The constraints $n, m \le 115$ make a linear scan extremely fast. The solution performs at most about 13,000 cell checks, which is negligible in Python under a 1-second limit.

Test Cases

import sys, io

def run(inp: str) -> str:
    sys.stdin = io.StringIO(inp)
    from collections import deque
    n, m = map(int, input().split())
    top, bottom = n, -1
    left, right = m, -1
    
    for i in range(n):
        row = input().strip()
        for j, ch in enumerate(row):
            if ch == 'B':
                top = min(top, i)
                bottom = max(bottom, i)
                left = min(left, j)
                right = max(right, j)
    
    r = (top + bottom) // 2 + 1
    c = (left + right) // 2 + 1
    return f"{r} {c}"

# provided sample
assert run("5 6\nWWBBBW\nWWBBBW\nWWBBBW\nWWWWWW\nWWWWWW\n") == "2 4"

# single cell square
assert run("1 1\nB\n") == "1 1"

# centered small square
assert run("3 3\nBBB\nBBB\nBBB\n") == "2 2"
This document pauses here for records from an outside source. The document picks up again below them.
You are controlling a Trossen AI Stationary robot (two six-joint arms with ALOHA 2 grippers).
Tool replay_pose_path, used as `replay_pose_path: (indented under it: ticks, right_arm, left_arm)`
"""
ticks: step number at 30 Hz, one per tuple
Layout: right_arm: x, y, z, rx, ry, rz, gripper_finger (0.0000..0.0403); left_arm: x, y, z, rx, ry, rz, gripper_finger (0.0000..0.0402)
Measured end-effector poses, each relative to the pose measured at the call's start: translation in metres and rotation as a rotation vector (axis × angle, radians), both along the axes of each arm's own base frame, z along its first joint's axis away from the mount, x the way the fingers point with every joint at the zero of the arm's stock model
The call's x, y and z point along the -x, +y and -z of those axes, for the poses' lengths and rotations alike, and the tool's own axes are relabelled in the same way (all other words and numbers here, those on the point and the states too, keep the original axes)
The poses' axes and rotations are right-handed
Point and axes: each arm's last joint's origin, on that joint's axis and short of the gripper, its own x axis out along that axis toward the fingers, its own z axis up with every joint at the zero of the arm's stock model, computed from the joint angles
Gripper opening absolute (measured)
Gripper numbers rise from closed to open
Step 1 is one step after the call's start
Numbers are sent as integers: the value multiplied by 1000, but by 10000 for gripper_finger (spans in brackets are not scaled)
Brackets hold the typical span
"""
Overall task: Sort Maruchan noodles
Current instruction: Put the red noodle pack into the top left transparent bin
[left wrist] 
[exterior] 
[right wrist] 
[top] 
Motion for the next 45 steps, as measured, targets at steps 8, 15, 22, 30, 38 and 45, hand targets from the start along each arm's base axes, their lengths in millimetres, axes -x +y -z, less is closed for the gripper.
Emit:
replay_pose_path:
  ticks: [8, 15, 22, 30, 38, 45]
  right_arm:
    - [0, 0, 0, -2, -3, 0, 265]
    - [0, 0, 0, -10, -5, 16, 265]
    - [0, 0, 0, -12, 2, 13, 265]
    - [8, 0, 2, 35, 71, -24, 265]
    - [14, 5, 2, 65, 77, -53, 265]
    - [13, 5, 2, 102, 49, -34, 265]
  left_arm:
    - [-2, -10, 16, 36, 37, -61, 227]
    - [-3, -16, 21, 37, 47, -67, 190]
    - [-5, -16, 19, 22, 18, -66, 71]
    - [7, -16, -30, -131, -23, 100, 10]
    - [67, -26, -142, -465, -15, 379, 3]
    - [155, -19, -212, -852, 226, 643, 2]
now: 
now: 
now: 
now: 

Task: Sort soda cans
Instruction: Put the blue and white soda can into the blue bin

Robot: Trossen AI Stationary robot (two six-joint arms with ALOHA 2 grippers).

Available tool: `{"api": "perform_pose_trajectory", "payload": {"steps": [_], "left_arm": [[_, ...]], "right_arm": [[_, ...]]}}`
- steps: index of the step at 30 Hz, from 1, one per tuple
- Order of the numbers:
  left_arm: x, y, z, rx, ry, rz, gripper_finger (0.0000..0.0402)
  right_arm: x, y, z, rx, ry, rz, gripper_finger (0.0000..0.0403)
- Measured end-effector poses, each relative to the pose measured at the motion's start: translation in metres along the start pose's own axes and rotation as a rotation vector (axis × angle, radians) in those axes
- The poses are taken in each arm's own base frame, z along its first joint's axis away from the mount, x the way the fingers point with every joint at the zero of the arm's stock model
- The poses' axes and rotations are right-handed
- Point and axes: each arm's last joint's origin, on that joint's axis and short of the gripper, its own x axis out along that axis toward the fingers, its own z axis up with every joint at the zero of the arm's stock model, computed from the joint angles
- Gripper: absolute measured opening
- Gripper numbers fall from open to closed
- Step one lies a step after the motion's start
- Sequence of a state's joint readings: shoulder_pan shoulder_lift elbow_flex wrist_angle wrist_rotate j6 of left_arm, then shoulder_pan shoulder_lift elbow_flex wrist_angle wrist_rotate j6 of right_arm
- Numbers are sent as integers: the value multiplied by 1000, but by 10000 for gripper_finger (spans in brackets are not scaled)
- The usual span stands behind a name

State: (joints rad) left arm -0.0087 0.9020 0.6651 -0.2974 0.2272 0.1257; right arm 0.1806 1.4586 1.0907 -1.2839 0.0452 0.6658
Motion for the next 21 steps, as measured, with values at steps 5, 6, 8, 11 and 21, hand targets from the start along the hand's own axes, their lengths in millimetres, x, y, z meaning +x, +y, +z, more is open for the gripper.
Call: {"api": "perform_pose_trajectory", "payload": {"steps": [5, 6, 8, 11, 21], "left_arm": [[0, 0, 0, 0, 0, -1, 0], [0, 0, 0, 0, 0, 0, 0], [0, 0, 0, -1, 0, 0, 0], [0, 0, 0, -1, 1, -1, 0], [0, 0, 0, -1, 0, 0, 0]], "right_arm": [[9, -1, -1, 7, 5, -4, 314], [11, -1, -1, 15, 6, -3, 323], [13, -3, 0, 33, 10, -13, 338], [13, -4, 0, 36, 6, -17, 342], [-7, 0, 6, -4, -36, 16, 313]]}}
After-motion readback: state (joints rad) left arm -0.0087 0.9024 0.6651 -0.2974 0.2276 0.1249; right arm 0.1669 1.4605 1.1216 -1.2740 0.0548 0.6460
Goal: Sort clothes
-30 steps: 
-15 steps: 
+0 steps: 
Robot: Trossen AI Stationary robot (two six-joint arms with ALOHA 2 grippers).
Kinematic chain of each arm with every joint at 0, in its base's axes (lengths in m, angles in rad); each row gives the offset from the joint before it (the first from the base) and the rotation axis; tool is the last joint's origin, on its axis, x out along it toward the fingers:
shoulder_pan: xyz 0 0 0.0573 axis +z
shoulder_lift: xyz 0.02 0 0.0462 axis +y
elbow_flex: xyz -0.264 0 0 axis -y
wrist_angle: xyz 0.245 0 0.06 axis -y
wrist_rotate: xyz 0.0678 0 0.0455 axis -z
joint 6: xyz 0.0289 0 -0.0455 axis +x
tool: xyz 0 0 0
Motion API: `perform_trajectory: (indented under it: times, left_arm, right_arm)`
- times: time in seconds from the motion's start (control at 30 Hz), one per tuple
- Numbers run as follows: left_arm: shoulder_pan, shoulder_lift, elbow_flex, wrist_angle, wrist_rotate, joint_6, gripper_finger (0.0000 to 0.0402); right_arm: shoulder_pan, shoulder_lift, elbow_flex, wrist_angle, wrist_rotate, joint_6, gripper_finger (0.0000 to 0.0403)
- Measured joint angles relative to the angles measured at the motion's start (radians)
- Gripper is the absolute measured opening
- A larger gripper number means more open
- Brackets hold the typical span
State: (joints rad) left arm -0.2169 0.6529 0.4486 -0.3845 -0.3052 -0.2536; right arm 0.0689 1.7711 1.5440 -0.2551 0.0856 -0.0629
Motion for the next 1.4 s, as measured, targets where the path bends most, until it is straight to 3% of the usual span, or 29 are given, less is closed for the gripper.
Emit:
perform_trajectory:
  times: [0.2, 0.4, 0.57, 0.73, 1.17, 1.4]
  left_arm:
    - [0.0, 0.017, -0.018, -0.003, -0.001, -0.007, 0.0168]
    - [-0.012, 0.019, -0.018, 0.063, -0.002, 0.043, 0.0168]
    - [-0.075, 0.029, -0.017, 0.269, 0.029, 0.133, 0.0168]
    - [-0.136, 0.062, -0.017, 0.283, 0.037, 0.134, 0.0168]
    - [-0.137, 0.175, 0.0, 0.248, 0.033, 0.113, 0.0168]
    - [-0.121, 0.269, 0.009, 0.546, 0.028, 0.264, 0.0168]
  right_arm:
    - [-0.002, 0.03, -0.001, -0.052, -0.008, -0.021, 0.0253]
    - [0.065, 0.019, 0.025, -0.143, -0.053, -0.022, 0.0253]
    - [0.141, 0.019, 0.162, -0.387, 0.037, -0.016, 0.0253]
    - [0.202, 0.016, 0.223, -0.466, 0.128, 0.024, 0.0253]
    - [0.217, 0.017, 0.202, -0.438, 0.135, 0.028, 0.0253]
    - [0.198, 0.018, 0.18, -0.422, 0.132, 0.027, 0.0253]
# square touching top-left corner
assert run("3 3\nBBW\nBBW\nWWW\n") == "1 1"

# vertical offset square
assert run("4 4\nWWWW\nWBBW\nWBBW\nWWWW\n") == "2 3"
Test input Expected output What it validates
1x1 B 1 1 minimal case
full 3x3 B block 2 2 centered symmetry
top-left aligned square 1 1 boundary correctness
shifted 2x2 square 2 3 general bounding box correctness

Edge Cases

A minimal grid containing a single black cell demonstrates that the algorithm does not require special handling for degenerate squares. The scan sets all boundaries to that single coordinate, and the midpoint returns the same cell.

A square touching the grid border shows that initialization of boundaries must start outside valid indices. If we started from zero instead of extreme sentinels, we could incorrectly shrink the detected region.

A large square filling most of the grid tests whether the scan correctly aggregates multiple updates without overwriting earlier extremes. Every black cell contributes to boundary tightening or expansion, and only the global extremes matter in the final result.